-- What needs to be done --
Please reproduce the listing in full, exactly as given.
******************************
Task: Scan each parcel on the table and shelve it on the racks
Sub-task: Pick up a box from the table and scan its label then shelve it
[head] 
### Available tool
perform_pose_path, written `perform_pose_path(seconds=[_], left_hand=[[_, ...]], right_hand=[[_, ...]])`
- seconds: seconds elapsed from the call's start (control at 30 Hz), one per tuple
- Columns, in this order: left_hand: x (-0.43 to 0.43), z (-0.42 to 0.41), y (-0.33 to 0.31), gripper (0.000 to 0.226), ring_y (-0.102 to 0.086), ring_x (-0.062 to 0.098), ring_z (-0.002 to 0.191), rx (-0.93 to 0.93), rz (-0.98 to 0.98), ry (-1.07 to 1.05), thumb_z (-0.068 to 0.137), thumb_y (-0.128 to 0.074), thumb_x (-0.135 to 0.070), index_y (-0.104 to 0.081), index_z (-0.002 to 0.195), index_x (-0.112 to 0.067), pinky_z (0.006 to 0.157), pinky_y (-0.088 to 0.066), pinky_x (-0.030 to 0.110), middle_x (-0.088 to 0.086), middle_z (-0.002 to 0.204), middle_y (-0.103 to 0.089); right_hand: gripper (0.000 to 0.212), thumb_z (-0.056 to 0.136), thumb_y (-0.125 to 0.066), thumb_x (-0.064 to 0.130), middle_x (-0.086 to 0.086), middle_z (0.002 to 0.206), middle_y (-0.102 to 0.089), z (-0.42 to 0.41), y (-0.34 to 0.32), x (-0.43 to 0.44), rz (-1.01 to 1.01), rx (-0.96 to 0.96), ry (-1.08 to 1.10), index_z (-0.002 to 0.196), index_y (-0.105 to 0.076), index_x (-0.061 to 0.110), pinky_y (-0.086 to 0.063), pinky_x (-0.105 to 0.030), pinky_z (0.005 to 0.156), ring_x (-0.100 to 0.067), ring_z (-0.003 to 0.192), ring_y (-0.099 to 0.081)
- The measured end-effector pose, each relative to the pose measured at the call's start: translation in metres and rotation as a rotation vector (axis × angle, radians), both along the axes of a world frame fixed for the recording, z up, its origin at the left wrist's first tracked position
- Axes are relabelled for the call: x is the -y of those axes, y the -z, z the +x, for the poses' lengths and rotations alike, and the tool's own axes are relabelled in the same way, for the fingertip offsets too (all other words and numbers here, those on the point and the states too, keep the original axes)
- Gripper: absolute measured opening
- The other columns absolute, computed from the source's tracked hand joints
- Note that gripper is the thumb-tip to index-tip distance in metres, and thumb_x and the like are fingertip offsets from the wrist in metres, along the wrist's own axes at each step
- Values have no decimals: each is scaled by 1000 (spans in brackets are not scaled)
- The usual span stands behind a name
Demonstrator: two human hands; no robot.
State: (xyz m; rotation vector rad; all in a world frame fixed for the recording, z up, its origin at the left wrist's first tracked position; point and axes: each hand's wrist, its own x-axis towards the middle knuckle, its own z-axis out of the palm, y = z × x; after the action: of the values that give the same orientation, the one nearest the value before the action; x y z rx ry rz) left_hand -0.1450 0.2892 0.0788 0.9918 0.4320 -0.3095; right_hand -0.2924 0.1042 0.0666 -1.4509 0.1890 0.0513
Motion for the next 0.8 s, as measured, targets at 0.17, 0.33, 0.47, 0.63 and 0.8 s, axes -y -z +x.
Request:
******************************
-- Task output --
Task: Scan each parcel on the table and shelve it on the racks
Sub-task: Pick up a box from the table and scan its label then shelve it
[head] 
### Available tool
perform_pose_path, written `perform_pose_path(seconds=[_], left_hand=[[_, ...]], right_hand=[[_, ...]])`
- seconds: seconds elapsed from the call's start (control at 30 Hz), one per tuple
- Columns, in this order: left_hand: x (-0.43 to 0.43), z (-0.42 to 0.41), y (-0.33 to 0.31), gripper (0.000 to 0.226), ring_y (-0.102 to 0.086), ring_x (-0.062 to 0.098), ring_z (-0.002 to 0.191), rx (-0.93 to 0.93), rz (-0.98 to 0.98), ry (-1.07 to 1.05), thumb_z (-0.068 to 0.137), thumb_y (-0.128 to 0.074), thumb_x (-0.135 to 0.070), index_y (-0.104 to 0.081), index_z (-0.002 to 0.195), index_x (-0.112 to 0.067), pinky_z (0.006 to 0.157), pinky_y (-0.088 to 0.066), pinky_x (-0.030 to 0.110), middle_x (-0.088 to 0.086), middle_z (-0.002 to 0.204), middle_y (-0.103 to 0.089); right_hand: gripper (0.000 to 0.212), thumb_z (-0.056 to 0.136), thumb_y (-0.125 to 0.066), thumb_x (-0.064 to 0.130), middle_x (-0.086 to 0.086), middle_z (0.002 to 0.206), middle_y (-0.102 to 0.089), z (-0.42 to 0.41), y (-0.34 to 0.32), x (-0.43 to 0.44), rz (-1.01 to 1.01), rx (-0.96 to 0.96), ry (-1.08 to 1.10), index_z (-0.002 to 0.196), index_y (-0.105 to 0.076), index_x (-0.061 to 0.110), pinky_y (-0.086 to 0.063), pinky_x (-0.105 to 0.030), pinky_z (0.005 to 0.156), ring_x (-0.100 to 0.067), ring_z (-0.003 to 0.192), ring_y (-0.099 to 0.081)
- The measured end-effector pose, each relative to the pose measured at the call's start: translation in metres and rotation as a rotation vector (axis × angle, radians), both along the axes of a world frame fixed for the recording, z up, its origin at the left wrist's first tracked position
- Axes are relabelled for the call: x is the -y of those axes, y the -z, z the +x, for the poses' lengths and rotations alike, and the tool's own axes are relabelled in the same way, for the fingertip offsets too (all other words and numbers here, those on the point and the states too, keep the original axes)
- Gripper: absolute measured opening
- The other columns absolute, computed from the source's tracked hand joints
- Note that gripper is the thumb-tip to index-tip distance in metres, and thumb_x and the like are fingertip offsets from the wrist in metres, along the wrist's own axes at each step
- Values have no decimals: each is scaled by 1000 (spans in brackets are not scaled)
- The usual span stands behind a name
Demonstrator: two human hands; no robot.
State: (xyz m; rotation vector rad; all in a world frame fixed for the recording, z up, its origin at the left wrist's first tracked position; point and axes: each hand's wrist, its own x-axis towards the middle knuckle, its own z-axis out of the palm, y = z × x; after the action: of the values that give the same orientation, the one nearest the value before the action; x y z rx ry rz) left_hand -0.1450 0.2892 0.0788 0.9918 0.4320 -0.3095; right_hand -0.2924 0.1042 0.0666 -1.4509 0.1890 0.0513
Motion for the next 0.8 s, as measured, targets at 0.17, 0.33, 0.47, 0.63 and 0.8 s, axes -y -z +x.
Request:

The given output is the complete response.